BdF: Como você avalia esse convite do governo brasileiro para o país sediar encontro entre aliados militares dos EUA para debater os ataques?

Moralmente falando, claro que temos que ser contra a guerra. São vidas, histórias, famílias… Mesmo sendo a continuação da política, é sua forma mais desastrosa e seus efeitos são imprevisíveis.

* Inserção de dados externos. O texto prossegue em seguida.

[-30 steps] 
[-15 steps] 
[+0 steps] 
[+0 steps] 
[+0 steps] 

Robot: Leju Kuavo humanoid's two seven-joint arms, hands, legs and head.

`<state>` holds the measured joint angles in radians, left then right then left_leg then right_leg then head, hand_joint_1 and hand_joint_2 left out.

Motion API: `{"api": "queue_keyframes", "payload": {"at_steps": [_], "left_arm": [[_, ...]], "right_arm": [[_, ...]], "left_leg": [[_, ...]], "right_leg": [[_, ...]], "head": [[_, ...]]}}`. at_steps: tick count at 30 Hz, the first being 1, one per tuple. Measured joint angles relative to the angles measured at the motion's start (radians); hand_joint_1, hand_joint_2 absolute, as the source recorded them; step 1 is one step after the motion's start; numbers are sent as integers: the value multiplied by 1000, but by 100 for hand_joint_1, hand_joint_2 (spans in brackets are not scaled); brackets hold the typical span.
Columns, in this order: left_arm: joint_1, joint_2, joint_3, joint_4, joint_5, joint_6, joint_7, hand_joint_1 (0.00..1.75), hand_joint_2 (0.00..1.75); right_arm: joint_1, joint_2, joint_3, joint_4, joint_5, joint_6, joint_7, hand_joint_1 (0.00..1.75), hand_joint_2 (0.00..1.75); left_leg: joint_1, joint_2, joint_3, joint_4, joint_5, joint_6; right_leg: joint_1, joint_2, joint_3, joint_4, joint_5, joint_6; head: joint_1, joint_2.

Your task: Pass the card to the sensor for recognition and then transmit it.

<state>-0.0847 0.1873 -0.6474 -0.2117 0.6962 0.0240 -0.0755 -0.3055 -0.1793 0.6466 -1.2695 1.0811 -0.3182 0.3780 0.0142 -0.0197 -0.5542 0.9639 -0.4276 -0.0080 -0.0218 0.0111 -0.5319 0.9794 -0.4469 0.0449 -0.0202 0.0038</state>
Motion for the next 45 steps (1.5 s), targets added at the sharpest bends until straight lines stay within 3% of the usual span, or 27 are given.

Pragmaticamente falando, é de uma irresponsabilidade sem precedentes na nossa história, pois vai muito além das perdas comerciais. É bom lembrar que o Irã é o quarto maior destino das exportações de alimentos brasileiros. Mas nos colocar como sede de um encontro que não tem a mínima legitimidade internacional nos transforma em escritório dos EUA, e não há como um país ter respeitabilidade dessa maneira, ou almejar ser um líder regional. Sem falar de medidas ridículas, como proibir a diplomacia de prestar condolências aos cidadãos do Irã. Já avisaram que não participarão desse encontro China, Rússia, França, Iraque, Síria, Turquia, Líbano e os palestinos. Participariam: Afeganistão, Bahreim, Israel, Jordânia, Arábia Saudita e Emirados Árabes.

Outra grave consequência é que um convite como esse nos coloca como possíveis alvos dos ataques de retaliação. Essa fala é um verdadeiro crime, pois podemos ser vistos como apoiadores da ação terrorista executada pelo Estado norte-americano. Ou seja, vai muito além de discordar com a história diplomática brasileira de mediação de conflitos e neutralidade. É expor o povo brasileiro a se tornar alvo de ataques internacionais. Isso sim é um crime contra a nossa defesa nacional. Deveríamos era tirar lições sobre o comportamento dos Estados Unidos no mundo, nos engajar politicamente contra mais uma guerra, e sermos solidários aos povos do Irã e Iraque, que tiveram suas soberanias violadas.